*** Given data Section Begins ***
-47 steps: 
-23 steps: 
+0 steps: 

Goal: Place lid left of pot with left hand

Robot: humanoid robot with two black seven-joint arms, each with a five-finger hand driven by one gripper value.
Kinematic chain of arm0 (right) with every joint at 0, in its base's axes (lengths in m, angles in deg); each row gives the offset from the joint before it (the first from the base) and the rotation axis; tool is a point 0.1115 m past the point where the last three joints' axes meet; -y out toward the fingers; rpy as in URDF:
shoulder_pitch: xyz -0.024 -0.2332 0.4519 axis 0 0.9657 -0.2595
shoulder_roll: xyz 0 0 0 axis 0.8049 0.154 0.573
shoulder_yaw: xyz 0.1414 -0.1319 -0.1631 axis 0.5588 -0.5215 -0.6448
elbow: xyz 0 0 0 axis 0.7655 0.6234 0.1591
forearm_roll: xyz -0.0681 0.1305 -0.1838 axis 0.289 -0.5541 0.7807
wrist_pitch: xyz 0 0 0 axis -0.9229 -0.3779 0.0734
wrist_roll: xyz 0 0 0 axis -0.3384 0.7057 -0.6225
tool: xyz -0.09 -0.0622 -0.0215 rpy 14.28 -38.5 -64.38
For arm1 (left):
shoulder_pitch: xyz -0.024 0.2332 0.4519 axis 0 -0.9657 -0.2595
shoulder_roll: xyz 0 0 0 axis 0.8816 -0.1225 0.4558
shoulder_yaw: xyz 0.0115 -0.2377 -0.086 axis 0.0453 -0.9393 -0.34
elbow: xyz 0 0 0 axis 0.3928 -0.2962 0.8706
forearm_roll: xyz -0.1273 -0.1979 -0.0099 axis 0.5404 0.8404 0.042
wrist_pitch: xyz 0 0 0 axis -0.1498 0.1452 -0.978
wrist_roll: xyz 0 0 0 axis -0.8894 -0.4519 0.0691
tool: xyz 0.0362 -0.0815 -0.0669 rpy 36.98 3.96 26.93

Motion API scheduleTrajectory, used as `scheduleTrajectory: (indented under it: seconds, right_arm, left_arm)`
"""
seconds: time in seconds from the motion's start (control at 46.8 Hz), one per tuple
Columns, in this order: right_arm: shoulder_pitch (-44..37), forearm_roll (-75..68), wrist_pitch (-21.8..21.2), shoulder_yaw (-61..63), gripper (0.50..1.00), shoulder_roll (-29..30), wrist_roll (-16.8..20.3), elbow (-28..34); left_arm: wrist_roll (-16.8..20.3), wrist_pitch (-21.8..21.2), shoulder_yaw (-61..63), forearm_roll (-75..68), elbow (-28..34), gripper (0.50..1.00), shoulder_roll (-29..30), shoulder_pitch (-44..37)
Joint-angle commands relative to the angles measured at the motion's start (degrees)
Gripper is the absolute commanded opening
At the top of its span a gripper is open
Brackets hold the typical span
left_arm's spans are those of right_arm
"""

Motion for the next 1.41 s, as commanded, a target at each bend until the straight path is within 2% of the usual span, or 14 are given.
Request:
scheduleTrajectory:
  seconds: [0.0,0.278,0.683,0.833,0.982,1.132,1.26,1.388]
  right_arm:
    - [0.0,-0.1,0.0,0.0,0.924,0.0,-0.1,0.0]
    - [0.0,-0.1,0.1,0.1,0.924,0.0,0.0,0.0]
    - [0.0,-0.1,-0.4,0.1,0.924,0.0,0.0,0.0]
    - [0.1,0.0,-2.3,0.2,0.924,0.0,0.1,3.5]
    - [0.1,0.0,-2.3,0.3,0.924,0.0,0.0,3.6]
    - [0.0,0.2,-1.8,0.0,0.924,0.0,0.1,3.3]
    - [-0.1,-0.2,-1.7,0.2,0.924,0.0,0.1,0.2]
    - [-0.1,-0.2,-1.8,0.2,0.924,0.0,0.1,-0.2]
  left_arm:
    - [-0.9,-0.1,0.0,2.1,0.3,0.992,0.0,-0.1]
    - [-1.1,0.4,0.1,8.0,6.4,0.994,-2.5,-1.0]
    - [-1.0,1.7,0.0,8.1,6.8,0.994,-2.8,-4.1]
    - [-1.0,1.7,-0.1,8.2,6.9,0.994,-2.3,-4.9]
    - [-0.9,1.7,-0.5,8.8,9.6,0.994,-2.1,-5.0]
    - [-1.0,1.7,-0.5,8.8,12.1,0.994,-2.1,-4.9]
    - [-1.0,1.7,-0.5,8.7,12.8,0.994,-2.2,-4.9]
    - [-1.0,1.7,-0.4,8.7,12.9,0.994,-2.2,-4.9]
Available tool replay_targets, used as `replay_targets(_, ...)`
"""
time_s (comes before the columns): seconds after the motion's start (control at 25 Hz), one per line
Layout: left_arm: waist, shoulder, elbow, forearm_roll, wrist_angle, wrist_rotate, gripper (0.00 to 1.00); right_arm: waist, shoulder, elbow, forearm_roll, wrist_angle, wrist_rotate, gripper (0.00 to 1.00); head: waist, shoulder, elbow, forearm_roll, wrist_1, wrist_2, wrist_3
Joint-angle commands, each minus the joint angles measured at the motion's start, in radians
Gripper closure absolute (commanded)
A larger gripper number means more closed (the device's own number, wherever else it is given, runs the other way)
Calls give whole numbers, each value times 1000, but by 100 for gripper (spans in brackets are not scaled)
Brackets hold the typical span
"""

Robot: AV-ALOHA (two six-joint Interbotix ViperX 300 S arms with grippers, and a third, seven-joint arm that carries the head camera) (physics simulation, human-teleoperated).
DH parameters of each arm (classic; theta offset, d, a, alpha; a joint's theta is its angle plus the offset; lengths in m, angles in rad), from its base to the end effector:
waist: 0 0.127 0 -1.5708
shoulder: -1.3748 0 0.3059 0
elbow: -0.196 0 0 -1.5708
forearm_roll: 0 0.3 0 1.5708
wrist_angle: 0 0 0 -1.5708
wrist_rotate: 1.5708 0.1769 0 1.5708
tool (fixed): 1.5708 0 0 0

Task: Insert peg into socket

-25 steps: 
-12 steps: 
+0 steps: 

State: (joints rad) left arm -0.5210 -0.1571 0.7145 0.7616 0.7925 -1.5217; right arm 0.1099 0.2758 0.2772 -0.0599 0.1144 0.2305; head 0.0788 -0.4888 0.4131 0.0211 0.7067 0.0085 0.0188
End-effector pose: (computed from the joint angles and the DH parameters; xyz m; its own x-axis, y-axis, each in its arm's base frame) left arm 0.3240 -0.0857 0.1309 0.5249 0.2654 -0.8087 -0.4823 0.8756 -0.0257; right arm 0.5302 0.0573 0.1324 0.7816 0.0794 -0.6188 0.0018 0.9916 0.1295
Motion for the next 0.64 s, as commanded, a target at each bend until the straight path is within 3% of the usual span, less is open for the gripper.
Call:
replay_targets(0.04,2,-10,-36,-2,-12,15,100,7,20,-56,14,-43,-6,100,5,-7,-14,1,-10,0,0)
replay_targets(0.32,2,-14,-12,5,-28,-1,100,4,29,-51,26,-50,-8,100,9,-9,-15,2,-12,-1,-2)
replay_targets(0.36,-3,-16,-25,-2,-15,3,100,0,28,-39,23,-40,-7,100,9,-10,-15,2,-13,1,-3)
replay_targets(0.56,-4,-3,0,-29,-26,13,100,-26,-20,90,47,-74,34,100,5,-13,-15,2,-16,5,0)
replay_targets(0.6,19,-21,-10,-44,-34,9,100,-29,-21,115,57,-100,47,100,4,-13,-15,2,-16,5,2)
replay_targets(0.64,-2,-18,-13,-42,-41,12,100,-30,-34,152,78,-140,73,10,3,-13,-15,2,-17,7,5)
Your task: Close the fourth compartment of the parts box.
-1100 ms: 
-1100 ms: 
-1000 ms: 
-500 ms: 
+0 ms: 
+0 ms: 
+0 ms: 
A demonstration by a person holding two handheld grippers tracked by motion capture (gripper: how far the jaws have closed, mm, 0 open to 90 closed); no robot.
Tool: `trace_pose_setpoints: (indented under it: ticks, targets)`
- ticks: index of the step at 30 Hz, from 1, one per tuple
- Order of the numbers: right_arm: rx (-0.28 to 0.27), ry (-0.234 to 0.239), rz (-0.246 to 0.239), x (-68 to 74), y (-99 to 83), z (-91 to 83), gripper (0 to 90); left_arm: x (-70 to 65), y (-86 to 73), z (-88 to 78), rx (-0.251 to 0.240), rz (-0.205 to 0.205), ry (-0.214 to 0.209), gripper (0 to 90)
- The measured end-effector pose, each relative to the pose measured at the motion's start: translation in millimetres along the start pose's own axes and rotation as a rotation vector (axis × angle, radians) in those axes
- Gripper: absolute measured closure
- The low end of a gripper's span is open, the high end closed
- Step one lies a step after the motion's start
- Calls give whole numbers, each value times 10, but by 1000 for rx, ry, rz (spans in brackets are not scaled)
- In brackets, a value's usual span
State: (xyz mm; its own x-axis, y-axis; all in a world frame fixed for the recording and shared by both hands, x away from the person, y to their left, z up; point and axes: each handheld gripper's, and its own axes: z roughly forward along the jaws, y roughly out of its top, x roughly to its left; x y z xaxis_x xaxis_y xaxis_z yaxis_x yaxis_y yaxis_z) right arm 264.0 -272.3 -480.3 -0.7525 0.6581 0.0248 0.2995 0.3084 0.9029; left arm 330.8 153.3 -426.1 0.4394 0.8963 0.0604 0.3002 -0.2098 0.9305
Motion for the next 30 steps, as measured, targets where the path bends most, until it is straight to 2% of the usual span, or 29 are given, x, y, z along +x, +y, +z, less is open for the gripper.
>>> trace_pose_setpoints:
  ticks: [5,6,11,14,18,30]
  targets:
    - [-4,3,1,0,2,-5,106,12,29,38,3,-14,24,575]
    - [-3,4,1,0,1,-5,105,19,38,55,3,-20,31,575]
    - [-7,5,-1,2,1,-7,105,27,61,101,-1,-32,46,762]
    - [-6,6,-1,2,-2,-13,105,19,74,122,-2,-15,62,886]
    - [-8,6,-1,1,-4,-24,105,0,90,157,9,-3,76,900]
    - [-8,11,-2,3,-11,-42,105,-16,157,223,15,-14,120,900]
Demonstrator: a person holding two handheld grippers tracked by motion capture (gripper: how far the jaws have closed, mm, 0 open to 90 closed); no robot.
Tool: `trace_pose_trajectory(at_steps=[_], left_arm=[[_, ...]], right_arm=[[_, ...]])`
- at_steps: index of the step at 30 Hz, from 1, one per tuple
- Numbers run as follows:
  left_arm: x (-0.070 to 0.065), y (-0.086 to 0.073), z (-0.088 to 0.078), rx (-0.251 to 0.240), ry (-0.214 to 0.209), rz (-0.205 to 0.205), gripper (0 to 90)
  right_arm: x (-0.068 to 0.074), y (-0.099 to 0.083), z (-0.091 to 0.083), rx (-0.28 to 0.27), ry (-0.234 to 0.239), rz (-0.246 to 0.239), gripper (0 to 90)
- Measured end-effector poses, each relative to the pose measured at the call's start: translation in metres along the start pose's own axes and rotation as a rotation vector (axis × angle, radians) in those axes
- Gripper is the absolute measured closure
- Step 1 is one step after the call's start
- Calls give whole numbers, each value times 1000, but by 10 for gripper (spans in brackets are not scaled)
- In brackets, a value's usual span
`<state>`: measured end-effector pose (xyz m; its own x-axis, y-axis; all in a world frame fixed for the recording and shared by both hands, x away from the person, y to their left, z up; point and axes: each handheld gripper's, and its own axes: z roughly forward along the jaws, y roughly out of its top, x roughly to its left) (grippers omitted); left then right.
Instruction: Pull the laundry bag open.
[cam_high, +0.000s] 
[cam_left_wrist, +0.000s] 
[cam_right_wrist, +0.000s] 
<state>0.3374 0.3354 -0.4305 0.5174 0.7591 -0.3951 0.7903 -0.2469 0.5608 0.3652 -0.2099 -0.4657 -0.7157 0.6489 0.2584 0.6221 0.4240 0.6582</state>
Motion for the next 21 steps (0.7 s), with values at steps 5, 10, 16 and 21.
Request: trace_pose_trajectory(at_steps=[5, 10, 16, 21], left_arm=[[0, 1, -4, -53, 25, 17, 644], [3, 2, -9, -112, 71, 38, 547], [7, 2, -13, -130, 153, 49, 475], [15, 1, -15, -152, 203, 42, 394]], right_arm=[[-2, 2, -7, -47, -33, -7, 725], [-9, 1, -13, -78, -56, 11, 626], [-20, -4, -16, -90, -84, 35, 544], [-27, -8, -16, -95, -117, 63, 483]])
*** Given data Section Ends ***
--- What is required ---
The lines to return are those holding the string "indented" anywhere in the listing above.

--- Solution to this problem ---
Motion API scheduleTrajectory, used as `scheduleTrajectory: (indented under it: seconds, right_arm, left_arm)`
Tool: `trace_pose_setpoints: (indented under it: ticks, targets)`

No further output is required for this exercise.